[Stored data]
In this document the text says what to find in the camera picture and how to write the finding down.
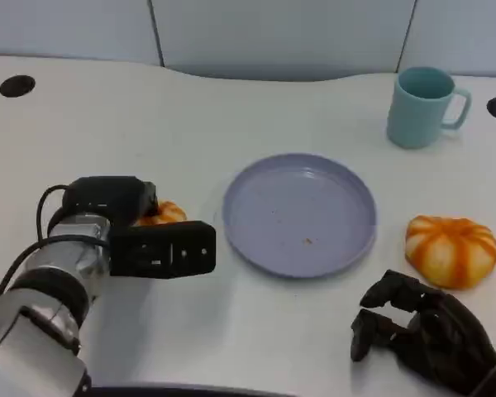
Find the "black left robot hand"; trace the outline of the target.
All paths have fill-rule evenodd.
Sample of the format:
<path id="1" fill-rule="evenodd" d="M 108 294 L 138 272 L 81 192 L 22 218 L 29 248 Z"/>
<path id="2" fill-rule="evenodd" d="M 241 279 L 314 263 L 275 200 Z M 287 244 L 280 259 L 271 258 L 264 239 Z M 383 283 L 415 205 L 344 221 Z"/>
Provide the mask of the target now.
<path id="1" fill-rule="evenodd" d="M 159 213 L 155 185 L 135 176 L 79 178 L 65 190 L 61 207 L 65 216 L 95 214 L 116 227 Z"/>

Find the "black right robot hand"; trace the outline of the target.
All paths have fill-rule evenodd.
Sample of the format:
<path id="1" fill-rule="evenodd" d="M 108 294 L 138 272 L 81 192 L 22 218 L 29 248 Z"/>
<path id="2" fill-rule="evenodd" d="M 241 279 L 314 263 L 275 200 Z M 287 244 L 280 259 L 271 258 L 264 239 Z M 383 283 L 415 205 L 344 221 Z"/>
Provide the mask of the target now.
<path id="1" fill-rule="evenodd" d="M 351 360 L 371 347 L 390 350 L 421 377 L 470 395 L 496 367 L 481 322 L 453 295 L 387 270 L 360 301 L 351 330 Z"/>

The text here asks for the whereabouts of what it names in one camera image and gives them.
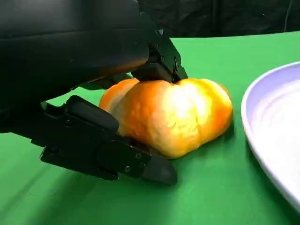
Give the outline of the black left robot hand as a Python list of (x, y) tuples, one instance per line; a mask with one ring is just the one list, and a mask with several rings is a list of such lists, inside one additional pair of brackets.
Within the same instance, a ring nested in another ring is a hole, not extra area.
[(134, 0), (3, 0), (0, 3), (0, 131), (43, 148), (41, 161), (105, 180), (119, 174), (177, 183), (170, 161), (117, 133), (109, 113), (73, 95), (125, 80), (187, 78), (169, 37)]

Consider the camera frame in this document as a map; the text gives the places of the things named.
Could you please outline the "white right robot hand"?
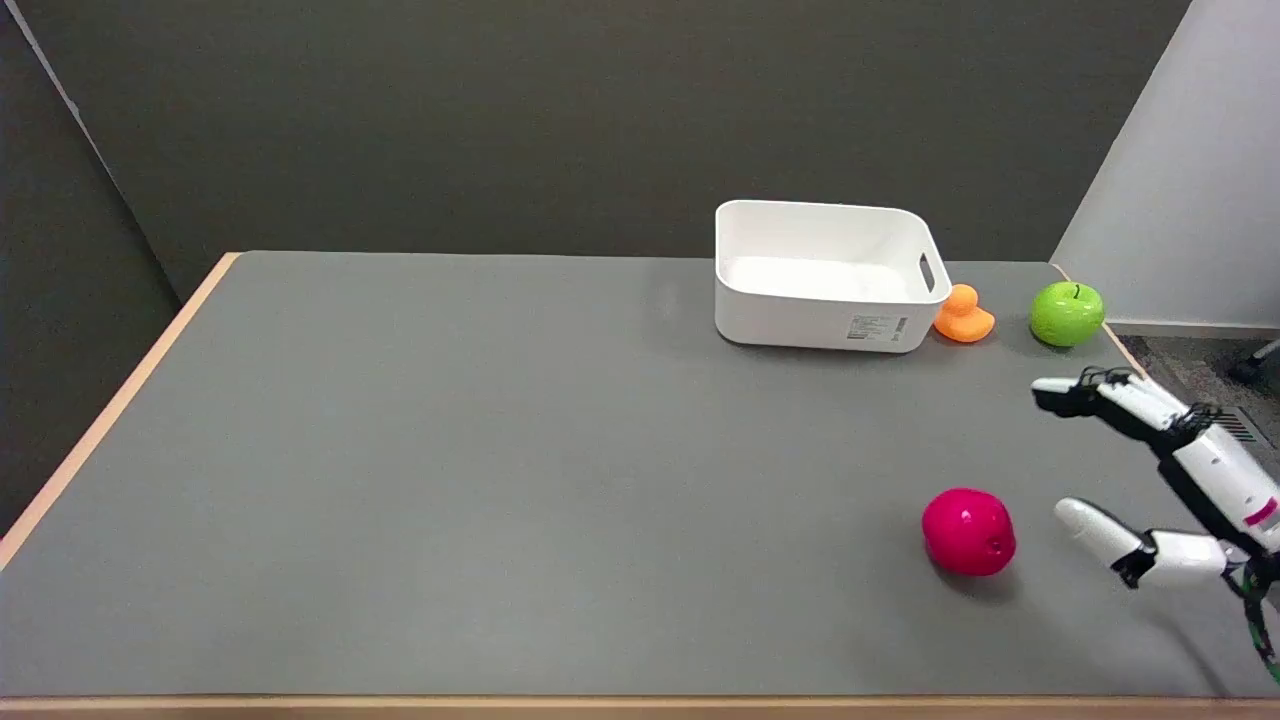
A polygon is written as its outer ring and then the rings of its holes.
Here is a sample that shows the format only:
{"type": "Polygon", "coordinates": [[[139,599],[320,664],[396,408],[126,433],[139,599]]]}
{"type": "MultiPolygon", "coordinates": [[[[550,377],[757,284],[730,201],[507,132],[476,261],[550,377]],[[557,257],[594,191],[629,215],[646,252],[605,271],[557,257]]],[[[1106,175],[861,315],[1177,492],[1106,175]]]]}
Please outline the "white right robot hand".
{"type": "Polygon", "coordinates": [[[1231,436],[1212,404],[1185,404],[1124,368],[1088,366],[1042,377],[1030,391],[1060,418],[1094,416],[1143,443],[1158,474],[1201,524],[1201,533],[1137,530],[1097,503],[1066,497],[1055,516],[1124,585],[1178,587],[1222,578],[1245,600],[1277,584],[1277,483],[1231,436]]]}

* * *

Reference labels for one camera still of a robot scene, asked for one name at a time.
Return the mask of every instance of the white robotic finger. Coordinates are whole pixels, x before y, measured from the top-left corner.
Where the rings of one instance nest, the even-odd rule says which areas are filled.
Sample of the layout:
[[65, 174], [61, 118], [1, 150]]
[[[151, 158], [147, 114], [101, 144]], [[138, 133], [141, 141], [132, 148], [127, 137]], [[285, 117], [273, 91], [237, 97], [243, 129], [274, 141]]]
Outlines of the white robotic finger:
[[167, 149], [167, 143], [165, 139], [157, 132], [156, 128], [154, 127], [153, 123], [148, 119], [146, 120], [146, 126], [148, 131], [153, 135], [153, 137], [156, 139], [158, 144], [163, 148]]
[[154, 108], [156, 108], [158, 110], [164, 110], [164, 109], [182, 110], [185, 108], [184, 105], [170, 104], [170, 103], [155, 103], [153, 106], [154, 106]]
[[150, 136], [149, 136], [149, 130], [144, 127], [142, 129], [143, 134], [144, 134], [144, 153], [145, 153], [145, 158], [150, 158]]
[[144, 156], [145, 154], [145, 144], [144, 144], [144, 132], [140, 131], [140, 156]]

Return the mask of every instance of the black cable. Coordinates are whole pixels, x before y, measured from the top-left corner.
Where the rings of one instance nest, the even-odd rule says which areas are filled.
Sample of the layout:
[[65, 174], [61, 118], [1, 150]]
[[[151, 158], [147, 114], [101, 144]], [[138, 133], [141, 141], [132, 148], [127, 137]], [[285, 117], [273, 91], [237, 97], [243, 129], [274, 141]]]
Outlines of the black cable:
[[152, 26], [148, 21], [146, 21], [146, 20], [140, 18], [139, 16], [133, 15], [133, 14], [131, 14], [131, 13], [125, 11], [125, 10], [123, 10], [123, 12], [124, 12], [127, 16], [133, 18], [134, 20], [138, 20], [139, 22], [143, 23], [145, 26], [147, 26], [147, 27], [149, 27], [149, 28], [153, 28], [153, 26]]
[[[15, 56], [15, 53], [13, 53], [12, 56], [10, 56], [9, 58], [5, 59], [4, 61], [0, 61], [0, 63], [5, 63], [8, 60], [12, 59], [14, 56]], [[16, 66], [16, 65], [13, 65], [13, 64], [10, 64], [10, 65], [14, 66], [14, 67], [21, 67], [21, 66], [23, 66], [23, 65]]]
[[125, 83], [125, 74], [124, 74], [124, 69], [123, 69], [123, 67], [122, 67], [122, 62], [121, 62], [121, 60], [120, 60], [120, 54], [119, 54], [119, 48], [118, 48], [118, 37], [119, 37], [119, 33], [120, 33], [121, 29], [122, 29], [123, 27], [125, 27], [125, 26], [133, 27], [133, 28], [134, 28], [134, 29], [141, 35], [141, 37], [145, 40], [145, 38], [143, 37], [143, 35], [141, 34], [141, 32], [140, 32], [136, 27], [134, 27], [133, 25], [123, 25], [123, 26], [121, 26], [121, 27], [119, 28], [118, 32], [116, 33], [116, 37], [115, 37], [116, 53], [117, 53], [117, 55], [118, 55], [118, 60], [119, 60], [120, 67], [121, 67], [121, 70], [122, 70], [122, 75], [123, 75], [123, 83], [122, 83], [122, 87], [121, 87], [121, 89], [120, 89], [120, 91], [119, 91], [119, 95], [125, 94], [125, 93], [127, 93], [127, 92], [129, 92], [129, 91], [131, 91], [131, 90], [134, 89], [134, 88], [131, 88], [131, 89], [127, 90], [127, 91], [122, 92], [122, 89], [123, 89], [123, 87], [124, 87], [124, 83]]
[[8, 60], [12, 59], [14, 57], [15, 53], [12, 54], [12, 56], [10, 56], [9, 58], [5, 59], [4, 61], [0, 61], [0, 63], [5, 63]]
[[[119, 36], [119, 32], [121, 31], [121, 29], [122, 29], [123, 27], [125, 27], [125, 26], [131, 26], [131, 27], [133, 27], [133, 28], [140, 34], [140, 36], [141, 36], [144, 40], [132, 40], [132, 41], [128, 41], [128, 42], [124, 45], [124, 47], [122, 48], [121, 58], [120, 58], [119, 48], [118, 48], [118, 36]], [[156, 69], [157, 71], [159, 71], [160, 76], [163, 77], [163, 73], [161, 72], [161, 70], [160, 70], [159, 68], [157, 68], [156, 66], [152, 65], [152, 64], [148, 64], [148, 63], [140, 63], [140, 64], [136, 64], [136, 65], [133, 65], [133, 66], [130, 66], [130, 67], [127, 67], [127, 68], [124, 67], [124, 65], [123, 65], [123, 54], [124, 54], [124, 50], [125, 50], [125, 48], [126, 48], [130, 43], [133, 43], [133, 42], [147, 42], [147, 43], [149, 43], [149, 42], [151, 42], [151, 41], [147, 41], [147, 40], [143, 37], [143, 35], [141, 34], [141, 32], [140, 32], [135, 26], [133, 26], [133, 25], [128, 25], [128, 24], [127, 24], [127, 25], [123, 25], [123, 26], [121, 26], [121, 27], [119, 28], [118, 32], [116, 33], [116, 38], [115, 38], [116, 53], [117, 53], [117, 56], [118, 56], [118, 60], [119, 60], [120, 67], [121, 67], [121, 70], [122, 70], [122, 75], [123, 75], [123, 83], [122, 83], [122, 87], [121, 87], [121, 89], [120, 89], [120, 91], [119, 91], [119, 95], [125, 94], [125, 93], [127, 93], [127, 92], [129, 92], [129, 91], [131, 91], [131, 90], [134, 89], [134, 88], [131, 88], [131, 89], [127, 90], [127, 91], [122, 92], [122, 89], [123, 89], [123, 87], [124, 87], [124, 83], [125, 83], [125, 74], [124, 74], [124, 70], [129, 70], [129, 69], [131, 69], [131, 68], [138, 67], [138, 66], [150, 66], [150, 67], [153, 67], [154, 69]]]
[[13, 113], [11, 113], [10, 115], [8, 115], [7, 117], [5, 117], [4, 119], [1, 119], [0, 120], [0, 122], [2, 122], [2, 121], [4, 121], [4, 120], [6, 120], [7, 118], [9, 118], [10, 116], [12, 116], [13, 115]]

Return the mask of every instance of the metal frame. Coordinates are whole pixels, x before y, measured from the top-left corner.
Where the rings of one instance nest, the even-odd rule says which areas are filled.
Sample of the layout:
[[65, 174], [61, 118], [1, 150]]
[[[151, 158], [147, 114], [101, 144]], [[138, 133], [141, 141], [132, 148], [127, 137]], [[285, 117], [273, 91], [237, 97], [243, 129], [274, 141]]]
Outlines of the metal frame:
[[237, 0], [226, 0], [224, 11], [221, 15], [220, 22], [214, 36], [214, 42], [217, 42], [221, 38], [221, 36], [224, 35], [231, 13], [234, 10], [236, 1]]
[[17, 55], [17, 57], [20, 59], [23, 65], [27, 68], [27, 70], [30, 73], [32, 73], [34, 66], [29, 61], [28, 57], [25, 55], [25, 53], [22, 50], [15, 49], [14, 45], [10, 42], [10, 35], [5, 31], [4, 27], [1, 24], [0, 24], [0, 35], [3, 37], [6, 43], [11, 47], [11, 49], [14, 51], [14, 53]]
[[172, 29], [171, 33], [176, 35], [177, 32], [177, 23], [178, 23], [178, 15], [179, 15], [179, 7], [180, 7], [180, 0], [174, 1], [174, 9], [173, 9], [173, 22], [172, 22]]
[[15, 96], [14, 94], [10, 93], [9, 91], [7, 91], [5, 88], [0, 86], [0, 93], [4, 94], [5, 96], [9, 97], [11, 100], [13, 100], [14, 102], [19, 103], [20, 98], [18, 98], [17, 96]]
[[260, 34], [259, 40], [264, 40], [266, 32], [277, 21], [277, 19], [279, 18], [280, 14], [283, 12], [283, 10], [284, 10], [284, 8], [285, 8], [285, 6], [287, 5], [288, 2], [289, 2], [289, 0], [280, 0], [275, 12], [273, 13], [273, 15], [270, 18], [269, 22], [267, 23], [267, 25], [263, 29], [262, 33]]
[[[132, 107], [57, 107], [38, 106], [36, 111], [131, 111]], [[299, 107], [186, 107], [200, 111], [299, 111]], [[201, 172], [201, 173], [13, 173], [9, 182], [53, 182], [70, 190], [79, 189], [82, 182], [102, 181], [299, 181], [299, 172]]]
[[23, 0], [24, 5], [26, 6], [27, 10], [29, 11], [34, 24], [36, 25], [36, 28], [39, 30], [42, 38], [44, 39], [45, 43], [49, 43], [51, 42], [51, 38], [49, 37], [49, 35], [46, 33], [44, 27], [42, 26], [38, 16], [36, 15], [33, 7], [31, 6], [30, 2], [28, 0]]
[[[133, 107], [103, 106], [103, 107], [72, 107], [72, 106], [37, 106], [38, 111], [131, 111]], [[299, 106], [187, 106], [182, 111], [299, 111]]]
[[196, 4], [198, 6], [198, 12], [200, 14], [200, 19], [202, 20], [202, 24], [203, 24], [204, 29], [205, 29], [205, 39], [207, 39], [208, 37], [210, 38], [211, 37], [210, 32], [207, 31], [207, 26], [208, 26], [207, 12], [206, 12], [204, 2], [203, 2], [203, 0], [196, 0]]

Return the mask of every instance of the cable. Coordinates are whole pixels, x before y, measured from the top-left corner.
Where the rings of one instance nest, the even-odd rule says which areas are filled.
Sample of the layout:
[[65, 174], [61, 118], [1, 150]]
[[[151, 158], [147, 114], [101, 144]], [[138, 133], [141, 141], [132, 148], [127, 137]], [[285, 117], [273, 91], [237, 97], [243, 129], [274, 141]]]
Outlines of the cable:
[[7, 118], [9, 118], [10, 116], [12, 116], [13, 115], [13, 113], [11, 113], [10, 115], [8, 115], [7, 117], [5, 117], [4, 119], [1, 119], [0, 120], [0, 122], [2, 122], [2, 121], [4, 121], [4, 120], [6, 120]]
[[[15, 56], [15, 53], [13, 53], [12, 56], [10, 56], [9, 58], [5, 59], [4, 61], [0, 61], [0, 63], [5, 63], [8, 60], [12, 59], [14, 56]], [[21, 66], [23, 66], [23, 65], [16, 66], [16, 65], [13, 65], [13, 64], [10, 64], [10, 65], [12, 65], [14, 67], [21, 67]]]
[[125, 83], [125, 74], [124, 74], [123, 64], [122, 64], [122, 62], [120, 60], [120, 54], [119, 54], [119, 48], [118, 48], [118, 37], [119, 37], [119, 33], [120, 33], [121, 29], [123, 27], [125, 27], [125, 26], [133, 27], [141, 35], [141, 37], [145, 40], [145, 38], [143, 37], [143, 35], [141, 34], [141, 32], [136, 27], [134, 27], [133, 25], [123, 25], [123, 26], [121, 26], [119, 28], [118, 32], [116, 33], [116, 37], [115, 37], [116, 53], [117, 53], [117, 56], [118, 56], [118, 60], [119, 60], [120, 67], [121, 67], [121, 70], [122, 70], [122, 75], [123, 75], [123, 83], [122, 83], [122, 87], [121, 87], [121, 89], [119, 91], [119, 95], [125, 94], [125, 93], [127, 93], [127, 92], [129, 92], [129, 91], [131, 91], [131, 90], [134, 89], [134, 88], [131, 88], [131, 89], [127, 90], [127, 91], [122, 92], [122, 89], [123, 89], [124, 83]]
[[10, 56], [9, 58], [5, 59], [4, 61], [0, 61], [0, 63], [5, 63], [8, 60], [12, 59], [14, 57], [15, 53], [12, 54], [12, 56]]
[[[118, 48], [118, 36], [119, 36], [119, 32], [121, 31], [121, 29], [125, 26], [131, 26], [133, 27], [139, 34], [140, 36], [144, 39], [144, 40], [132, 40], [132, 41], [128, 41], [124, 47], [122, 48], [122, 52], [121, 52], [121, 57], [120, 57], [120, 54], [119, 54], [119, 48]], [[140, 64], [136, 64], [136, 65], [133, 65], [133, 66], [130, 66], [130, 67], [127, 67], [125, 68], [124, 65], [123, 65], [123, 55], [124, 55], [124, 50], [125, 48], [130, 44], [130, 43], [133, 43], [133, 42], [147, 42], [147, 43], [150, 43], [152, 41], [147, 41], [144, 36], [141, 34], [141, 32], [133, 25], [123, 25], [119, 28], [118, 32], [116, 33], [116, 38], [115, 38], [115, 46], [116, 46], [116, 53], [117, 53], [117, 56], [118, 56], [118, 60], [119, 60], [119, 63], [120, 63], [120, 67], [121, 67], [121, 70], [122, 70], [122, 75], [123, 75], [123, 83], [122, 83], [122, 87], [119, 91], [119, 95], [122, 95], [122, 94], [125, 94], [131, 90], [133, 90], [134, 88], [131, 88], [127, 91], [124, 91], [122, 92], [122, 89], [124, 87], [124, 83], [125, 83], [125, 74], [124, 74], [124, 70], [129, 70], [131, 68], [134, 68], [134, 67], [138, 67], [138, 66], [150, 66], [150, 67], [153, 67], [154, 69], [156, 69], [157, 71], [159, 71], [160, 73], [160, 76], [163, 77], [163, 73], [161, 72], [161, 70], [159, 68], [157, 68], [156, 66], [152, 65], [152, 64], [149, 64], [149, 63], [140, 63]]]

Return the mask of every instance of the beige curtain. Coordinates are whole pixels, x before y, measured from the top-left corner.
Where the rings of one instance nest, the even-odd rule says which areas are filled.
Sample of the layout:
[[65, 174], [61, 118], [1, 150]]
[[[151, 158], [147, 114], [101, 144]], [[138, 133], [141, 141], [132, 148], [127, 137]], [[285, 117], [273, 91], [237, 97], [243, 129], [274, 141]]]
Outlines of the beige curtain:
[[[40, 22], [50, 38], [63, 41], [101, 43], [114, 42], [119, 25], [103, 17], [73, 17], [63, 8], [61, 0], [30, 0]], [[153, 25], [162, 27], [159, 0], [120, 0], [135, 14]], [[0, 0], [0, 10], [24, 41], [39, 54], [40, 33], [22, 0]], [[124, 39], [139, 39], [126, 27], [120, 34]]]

...

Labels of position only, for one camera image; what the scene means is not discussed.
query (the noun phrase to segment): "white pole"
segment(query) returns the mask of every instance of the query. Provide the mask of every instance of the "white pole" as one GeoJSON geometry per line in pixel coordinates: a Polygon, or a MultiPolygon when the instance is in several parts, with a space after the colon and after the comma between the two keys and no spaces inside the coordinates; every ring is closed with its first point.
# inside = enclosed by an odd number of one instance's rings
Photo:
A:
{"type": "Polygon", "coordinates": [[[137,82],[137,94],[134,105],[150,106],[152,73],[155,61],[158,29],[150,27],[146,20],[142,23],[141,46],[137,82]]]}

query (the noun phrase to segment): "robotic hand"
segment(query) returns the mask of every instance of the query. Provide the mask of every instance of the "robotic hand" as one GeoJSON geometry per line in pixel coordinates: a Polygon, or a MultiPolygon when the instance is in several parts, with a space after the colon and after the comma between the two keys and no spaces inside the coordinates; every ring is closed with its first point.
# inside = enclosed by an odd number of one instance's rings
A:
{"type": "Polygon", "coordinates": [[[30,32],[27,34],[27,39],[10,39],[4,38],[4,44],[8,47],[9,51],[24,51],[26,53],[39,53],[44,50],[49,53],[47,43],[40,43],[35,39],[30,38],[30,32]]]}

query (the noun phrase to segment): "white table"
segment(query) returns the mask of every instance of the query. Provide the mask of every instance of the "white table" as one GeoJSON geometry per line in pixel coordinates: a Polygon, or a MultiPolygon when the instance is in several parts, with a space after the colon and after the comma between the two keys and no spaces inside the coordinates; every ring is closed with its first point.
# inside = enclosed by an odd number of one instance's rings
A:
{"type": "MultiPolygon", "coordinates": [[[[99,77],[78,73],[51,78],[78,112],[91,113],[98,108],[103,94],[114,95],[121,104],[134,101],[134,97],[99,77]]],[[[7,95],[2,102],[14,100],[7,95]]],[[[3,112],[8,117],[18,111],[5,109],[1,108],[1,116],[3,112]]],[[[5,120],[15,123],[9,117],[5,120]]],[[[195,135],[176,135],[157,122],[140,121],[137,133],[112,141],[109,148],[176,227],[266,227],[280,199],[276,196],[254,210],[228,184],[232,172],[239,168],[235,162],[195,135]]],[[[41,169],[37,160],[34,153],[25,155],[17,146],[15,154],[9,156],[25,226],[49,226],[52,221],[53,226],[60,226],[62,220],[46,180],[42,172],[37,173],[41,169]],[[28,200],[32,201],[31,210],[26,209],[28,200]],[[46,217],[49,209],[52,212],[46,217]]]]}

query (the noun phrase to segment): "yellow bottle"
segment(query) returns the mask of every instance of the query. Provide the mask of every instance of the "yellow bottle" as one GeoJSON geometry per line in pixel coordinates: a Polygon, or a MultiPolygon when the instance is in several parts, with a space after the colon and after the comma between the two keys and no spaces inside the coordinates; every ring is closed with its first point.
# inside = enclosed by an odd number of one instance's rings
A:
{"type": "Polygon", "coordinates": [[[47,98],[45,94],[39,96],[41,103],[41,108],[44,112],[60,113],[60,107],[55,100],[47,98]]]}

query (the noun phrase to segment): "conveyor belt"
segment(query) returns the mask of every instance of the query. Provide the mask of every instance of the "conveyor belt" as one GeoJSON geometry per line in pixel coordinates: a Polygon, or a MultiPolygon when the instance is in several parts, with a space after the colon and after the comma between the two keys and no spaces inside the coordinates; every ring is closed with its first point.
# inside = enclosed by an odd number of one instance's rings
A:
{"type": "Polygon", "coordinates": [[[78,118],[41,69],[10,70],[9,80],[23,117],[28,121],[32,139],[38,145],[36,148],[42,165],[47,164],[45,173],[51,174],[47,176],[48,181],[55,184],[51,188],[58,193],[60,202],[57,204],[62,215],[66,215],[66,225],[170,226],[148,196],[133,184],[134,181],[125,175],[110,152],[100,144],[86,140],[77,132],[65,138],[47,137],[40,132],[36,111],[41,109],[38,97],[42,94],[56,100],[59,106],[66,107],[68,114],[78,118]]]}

YOUR INSTRUCTIONS: Write out every line in the data that holds the string "only".

WRITTEN RESPONSE:
Here is a sample that shows the format only:
Labels of position only, for one camera image; what the scene means is not discussed.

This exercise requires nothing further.